Audiobookshelf won't start after a Docker upgrade
Fix the Cannot find module /index.js crash after upgrading Audiobookshelf Docker to v2.22.0+ by removing working_dir and recreating the container
Audiobookshelf v2.22.0 changed the Docker image’s working directory from / to /app. If your container or management tool cached the old working_dir, the startup command node index.js looks for /index.js instead of /app/index.js and crashes immediately.
The error in your logs looks like this:
Error: Cannot find module '/index.js'
at Module._resolveFilename (node:internal/modules/cjs/loader:1212:15)
at Module._load (node:internal/modules/cjs/loader:1043:27)
at Function.executeUserEntryPoint [as runMain] (node:internal/modules/run_main:164:12)
at node:internal/main/run_main_module:28:49 {
code: 'MODULE_NOT_FOUND',
requireStack: []
}
Node.js v20.19.1
This affects Synology, Portainer, Cosmos Cloud, plain docker-compose, and anything else that caches container settings. Downgrading to 2.21.0 works as a temporary fix, but the real solution is removing the stale working_dir. There are multiple threads about this on GitHub (#4292, #4309, #4289).
The image also got smaller (from ~600MB to ~310MB) because curl and other tools were removed. If you had a healthcheck using curl, that breaks too.
The fix: remove working_dir and recreate
This is the fix that works for most people. Check your docker-compose file or container settings for a working_dir entry and remove it.
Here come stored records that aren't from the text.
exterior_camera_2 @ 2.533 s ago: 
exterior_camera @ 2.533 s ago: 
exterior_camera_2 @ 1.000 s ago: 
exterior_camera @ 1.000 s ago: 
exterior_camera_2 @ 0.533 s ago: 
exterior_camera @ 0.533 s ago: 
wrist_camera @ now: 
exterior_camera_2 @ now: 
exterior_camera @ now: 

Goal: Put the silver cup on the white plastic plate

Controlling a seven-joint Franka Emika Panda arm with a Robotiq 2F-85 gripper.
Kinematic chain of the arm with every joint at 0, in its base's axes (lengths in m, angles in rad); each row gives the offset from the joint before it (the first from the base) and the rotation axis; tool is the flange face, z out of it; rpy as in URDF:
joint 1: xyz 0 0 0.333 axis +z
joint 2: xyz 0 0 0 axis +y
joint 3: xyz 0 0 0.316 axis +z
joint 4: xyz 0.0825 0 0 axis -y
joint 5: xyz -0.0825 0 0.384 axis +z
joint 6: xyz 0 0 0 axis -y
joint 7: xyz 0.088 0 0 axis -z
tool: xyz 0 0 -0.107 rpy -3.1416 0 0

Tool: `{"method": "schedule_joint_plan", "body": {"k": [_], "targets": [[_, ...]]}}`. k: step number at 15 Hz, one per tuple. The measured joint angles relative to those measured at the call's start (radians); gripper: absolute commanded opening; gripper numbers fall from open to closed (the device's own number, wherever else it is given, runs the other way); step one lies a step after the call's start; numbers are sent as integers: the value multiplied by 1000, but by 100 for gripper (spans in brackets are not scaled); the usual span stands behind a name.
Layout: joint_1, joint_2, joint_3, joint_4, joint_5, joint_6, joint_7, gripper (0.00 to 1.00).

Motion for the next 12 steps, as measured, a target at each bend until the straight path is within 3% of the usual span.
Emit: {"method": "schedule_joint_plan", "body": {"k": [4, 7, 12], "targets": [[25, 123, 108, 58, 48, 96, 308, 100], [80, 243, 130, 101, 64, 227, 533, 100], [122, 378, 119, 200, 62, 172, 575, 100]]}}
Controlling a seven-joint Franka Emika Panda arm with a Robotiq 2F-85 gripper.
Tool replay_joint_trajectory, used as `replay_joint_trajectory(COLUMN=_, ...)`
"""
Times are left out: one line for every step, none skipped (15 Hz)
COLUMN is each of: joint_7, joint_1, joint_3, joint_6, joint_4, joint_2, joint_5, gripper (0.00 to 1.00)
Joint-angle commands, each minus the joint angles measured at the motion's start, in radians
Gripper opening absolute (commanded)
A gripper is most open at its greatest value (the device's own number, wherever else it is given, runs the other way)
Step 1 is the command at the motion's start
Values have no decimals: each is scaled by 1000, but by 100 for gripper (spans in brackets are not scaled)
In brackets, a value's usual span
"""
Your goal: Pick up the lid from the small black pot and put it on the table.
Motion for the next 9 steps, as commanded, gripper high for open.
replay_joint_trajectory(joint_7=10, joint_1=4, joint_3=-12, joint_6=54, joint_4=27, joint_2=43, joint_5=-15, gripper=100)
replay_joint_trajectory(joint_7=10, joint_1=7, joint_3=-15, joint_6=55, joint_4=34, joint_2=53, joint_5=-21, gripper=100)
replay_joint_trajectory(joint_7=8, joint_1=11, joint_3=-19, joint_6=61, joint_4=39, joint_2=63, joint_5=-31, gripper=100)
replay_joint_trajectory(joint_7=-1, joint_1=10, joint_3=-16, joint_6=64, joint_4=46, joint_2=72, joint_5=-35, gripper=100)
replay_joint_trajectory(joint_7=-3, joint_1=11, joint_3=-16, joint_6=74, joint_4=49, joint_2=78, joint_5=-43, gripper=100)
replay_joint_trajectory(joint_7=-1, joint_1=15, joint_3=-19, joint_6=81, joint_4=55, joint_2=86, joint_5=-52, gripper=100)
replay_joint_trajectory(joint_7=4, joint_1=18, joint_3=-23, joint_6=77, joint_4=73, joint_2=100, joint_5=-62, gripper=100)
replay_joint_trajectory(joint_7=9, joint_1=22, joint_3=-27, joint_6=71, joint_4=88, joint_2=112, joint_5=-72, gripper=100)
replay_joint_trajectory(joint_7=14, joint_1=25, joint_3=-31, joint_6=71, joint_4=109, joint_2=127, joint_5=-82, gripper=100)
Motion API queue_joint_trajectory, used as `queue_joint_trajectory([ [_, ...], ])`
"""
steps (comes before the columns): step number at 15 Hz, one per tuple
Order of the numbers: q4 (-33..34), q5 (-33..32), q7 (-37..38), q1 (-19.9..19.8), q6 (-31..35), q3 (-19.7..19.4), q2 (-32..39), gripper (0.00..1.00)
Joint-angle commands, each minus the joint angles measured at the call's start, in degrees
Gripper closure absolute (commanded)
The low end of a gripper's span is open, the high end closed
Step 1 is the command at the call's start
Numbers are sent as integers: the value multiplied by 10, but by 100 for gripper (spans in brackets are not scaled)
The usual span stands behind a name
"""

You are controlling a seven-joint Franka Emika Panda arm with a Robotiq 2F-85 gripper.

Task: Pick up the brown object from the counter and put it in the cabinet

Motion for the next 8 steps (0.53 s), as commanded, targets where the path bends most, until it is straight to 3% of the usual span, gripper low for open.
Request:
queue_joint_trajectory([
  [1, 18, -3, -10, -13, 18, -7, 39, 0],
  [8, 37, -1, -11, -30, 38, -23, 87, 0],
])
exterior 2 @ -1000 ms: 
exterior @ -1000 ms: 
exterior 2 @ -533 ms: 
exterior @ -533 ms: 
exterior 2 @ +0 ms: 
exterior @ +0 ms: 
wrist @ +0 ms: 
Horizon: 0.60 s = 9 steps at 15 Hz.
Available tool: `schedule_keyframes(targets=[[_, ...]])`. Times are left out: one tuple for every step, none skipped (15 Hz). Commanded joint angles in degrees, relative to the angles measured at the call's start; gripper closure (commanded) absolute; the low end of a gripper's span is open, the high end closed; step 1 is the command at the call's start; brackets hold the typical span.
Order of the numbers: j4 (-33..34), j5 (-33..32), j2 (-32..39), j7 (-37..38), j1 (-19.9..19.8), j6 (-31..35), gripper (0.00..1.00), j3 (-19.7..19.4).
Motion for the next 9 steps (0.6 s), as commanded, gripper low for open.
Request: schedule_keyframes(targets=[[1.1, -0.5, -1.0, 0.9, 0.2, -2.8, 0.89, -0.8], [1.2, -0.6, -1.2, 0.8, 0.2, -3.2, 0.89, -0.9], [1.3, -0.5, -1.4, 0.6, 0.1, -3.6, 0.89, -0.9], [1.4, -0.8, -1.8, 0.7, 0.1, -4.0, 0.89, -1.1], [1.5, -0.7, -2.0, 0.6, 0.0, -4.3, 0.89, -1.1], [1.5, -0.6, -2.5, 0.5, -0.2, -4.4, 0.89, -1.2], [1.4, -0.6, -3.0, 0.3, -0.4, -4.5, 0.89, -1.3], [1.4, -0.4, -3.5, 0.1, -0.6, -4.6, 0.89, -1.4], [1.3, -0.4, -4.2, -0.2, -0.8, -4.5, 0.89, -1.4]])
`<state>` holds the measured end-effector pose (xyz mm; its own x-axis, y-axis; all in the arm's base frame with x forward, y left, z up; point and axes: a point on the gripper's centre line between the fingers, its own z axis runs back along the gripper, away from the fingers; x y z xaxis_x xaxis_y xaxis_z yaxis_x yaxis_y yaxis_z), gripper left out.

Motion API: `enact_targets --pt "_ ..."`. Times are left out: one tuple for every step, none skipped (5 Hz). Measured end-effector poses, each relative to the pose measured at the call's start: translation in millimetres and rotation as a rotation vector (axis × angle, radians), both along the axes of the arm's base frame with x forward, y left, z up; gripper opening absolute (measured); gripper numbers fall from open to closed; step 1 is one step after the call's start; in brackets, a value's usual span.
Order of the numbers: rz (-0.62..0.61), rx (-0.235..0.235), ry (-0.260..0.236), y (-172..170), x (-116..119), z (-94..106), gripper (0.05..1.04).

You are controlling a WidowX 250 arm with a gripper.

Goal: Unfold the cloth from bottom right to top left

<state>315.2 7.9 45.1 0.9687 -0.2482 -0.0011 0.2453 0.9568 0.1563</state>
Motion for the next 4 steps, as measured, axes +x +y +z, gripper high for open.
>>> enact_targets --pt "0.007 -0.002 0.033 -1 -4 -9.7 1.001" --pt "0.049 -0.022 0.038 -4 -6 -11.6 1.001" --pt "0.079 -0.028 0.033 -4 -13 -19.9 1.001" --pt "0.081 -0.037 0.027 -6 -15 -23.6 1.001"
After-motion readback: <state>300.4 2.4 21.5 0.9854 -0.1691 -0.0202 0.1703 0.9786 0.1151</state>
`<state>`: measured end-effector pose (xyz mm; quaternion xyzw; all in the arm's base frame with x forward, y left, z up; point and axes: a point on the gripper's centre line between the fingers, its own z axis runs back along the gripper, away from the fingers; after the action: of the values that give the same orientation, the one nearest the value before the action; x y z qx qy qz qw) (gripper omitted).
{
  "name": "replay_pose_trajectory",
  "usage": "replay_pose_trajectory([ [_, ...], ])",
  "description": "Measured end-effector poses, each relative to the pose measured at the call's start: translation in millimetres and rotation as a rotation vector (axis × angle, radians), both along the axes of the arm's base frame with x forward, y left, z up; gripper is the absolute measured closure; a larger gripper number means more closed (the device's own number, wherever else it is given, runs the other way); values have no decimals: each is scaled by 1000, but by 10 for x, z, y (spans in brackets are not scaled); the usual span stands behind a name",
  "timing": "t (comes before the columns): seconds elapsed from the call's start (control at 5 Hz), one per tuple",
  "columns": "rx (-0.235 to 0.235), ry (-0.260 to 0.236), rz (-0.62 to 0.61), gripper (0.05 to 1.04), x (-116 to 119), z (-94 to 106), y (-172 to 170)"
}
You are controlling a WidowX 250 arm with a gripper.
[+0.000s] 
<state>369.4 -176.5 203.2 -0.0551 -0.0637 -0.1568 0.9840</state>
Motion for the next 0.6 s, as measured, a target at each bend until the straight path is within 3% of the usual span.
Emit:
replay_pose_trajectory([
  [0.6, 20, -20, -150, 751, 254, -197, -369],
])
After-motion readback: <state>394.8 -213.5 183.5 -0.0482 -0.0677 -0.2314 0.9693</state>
# BEFORE - this breaks v2.22.0+
services:
audiobookshelf:
image: advplyr/audiobookshelf:latest
working_dir: / # <-- DELETE THIS LINE
volumes:
- ./config:/config
- ./audiobooks:/audiobooks
# AFTER - let the image use its own default (/app)
services:
audiobookshelf:
image: advplyr/audiobookshelf:latest
volumes:
- ./config:/config
- ./audiobooks:/audiobooks
After removing working_dir, you need to fully recreate the container, not just restart it. The old container has the cached working directory baked in.
docker compose down
docker compose up -d
If you didn’t explicitly add working_dir yourself, it might have been set automatically by your management tool. Check Portainer’s “Advanced container settings → Commands & logging” section, or Cosmos Cloud’s compose editor.
Platform-specific fixes
Synology Container Manager
Synology caches container settings aggressively. A simple “restart” won’t cut it.
- Stop the container
- In Container Manager, right-click the project and select Clean
- Rebuild the project
If that doesn’t work, delete the container entirely (don’t delete your volumes/data) and create a new one pointing to the same volumes.
Portainer
If you’re using Portainer stacks:
- Go to Advanced container settings → Commands & logging
- Click Revert to default on both Command and Entrypoint
- Clear the Working Dir field (leave it blank)
- Redeploy the stack
If you can’t find the working_dir setting, there’s a trick that forces Portainer to reset: temporarily add these lines to your compose, recreate, then remove them and recreate again:
entrypoint: ["/bin/sh", "-c"]
command: ["ls && tail -f /dev/null"]
Cosmos Cloud
Remove any NUSQLITE environment variables and the working_dir entry from the Cosmos compose editor. Cosmos modifies compose files internally and can cache stale values.
Fix your healthcheck too
If your container was using a curl-based healthcheck, it’ll fail now because curl was removed from the image. Switch to wget:
healthcheck:
test: ["CMD", "wget", "-qO-", "http://127.0.0.1/healthcheck"]
interval: 1m
timeout: 10s
start_period: 30s
If nothing works: nuclear option
If you’ve tried everything above and it still crashes:
# Stop and remove the container
docker compose down
# Remove the cached image
docker rmi advplyr/audiobookshelf:latest
# Pull fresh and start
docker compose pull
docker compose up -d
Your data is safe as long as your volumes are properly mounted (config, audiobooks, metadata directories). Removing the image and container doesn’t touch mounted volumes.
If even that doesn’t work, pin to a specific version while you troubleshoot:
image: advplyr/audiobookshelf:2.21.0
But don’t stay on an old version long-term. You’ll miss security patches. The real fix is removing working_dir.
If you’re a SoundLeaf user
When your server goes down, SoundLeaf keeps working with any books you’ve downloaded for offline listening. Once you fix the server and it comes back up, SoundLeaf reconnects automatically and syncs your progress, no manual intervention needed.
If you’re setting up a fresh server after this, our Docker setup guide has a clean compose file that avoids these pitfalls.
Affected versions
This affects upgrades to v2.22.0 and later from any older version. The root cause is this Dockerfile change that moved the working directory from / to /app.
If you’re doing a fresh install (no existing container), you won’t hit this.